Второй. Пока без жертв. Очень хорошо. Не людоеды же они, в конце концов, и не маньяки.
Зло-зло-зло-зло,
Нам с тобой не повезло…
А!.. Вот он. Изящный, затерянный в узких улицах Старого Вавилона храм Истарь Чадолюбивой.
— Рядовой сверхсрочной службы Ахемен!
— Я, господин старший сержант Пакор!
— Вдарить к чертовой матери по храму Истарь Чадолюбивой сорок шестым, блядь, калибром!..
— Есть, господин старший сержант Пакор!
И засмеялись — до икоты, до зевоты, до проступающих слез.
Маленький семиступенчатый зиккурат красного кирпича венчался тонким позолоченным шпилем. Вход окаймляла темно-синяя изразцовая полоса с узором выпкулых, как губы негра, цветов. Сейчас оба — и Пакор, и особенно Ахемен — как никогда остро чувствовали изумительную красоту этого строения, его соразмерность и гармонию. В совершенстве этих форм было что-то пронзительное, терзающее душу с изощренной нежностью.
А там, внутри, в удушливом благовонном полумраке, на шелковых коврах числом семнадцать, сидит, в окружении плоских масляных ламп, черная женщина со страшными белыми глазами — Истарь. Ее полированное деревянное тело лоснится, на ее прямых плечах чуть увядает, источая резкий аромат, гирлянда пышных белых цветов.
Мать говорила, что богиня помогает послушным детям. Охраняет их, наставляет. Мать говорила, что богиня…
Снаряд влетел в стену, ломая изразцовые цветы.
— Сойдет, поехали.
И дальше двинулись.
* * *
Воздух над Вавилоном становился гуще, темнее, наливался синевой.
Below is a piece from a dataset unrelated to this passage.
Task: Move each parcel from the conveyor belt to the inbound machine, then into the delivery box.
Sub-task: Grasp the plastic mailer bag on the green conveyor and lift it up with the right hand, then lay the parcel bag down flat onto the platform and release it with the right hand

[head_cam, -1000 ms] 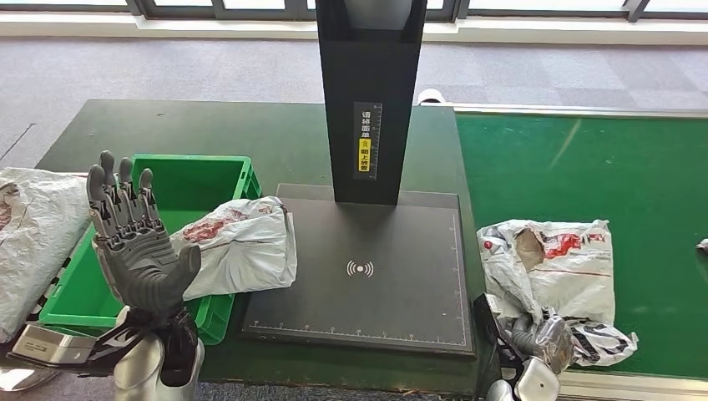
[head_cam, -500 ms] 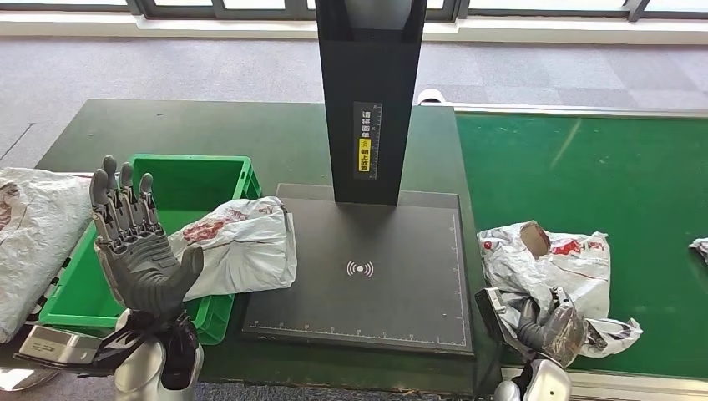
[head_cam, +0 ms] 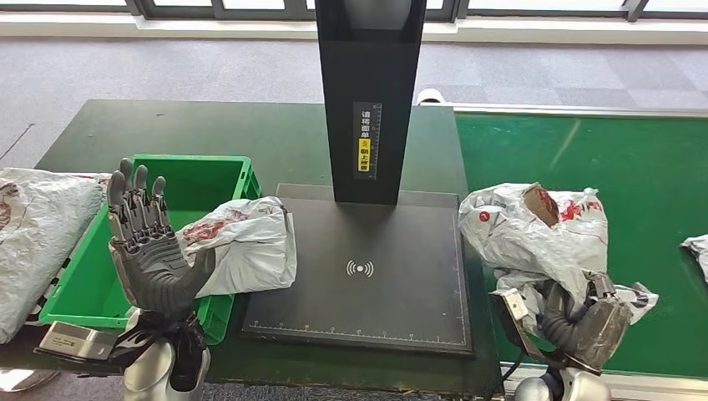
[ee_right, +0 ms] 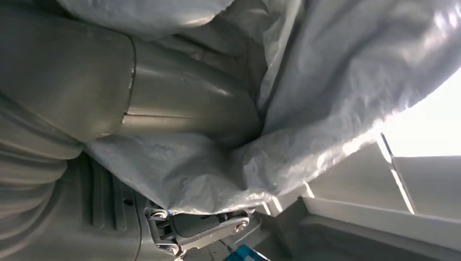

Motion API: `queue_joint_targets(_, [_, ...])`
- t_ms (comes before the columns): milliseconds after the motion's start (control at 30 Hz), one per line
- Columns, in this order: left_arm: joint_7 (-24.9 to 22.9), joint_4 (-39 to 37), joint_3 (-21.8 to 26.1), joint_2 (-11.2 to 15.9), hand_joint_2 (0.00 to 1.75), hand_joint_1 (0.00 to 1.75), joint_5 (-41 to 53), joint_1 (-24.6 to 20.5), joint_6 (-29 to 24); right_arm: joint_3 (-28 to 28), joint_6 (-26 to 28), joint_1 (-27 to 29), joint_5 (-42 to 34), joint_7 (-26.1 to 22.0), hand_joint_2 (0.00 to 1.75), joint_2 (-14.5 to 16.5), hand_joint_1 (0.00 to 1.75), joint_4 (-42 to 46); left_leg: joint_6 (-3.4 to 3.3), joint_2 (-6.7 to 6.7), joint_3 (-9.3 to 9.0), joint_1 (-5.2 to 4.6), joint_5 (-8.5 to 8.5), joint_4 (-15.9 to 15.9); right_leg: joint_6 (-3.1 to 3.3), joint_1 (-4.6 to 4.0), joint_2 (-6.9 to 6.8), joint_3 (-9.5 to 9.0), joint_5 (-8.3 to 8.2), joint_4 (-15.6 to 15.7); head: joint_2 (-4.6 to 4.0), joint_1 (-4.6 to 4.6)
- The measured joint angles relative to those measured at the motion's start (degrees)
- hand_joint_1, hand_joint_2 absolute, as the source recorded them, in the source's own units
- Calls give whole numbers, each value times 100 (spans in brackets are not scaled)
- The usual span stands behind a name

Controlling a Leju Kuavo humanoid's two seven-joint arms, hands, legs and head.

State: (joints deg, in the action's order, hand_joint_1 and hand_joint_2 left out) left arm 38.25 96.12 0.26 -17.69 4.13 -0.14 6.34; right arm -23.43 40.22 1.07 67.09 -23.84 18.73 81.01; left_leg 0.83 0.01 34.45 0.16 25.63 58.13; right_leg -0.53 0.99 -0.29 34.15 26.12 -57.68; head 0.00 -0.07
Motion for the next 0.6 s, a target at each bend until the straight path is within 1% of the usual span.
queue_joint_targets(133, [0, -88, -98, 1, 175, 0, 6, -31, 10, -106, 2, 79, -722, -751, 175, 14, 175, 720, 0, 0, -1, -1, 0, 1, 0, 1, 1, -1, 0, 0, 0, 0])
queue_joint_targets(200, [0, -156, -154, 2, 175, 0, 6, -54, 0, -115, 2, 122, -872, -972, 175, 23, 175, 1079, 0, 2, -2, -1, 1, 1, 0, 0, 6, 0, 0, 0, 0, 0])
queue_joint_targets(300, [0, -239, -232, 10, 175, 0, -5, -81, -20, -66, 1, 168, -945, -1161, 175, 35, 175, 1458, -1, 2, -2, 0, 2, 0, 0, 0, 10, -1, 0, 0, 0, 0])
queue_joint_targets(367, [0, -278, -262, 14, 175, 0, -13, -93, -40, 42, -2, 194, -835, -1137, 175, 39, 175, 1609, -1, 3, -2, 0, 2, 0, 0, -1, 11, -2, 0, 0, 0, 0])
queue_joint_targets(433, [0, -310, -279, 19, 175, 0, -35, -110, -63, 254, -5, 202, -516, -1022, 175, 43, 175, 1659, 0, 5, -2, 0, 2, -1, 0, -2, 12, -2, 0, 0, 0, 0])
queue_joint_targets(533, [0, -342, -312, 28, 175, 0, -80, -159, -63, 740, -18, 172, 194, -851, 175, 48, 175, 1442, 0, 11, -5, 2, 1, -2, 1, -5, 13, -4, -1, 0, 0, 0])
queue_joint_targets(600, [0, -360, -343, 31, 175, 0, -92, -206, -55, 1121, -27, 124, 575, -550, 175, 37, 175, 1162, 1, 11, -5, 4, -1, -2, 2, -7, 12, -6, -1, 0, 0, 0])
В воздухе носились тревожные оперативные сообщения. Два дезертира угнали танк из одной из воинских частей, расположенных в окрестностях Вавилона. В их распоряжении имеется, по-видимому, неустановленный запас снарядов. Причины дезертирства не установлены.
Причиняя бессмысленные разрушения, они движутся к центру Вавилона. Сумма ущерба и число жертв сейчас устанавливаются.
На операцию по обезвреживанию брошен один из отрядов спецназначения. В воздух подняты вертолеты. В самое ближайшее время ситуация будет полностью взята под контроль.
* * *
Подобен тем, что шествуют по дороге Иштар у въезда в Великий Город, был и далекий предок Пакора, родич царский и соратник царей, — широкоплечий, с яростными темными очами разозленного быка.
Носил бороду в мелких кольцах, и сапоги у него из кожи крокодиловой, а смуглые волосатые руки — в тяжелых золотых браслетах. Таким ушел из Вавилона в страну грязнобородых эламитов во главе большого войска, и пал тогда Элам. Пригнал Пакор верблюдов, груженых добычай: шелками и самоцветами, медом и мехом куницы. И рабов привел без счета. И поднес царю кубок хрустальный, прозрачным медом наполненный, и не тонули в меду обильные золотые кольца.
Руками пленных возвел Пакор-мар-бани величие рода своего и передал богатство и славу сыновьям. И от века к веку скудело изобилие и покрывалась пылью слава, так что ко временам деда нынешнего Пакора остался у семьи один лишь дом в центре Вавилона да еще имя их предка на воротах Иштар у въезда в город (только кто сейчас разбирает древнюю клинопись?).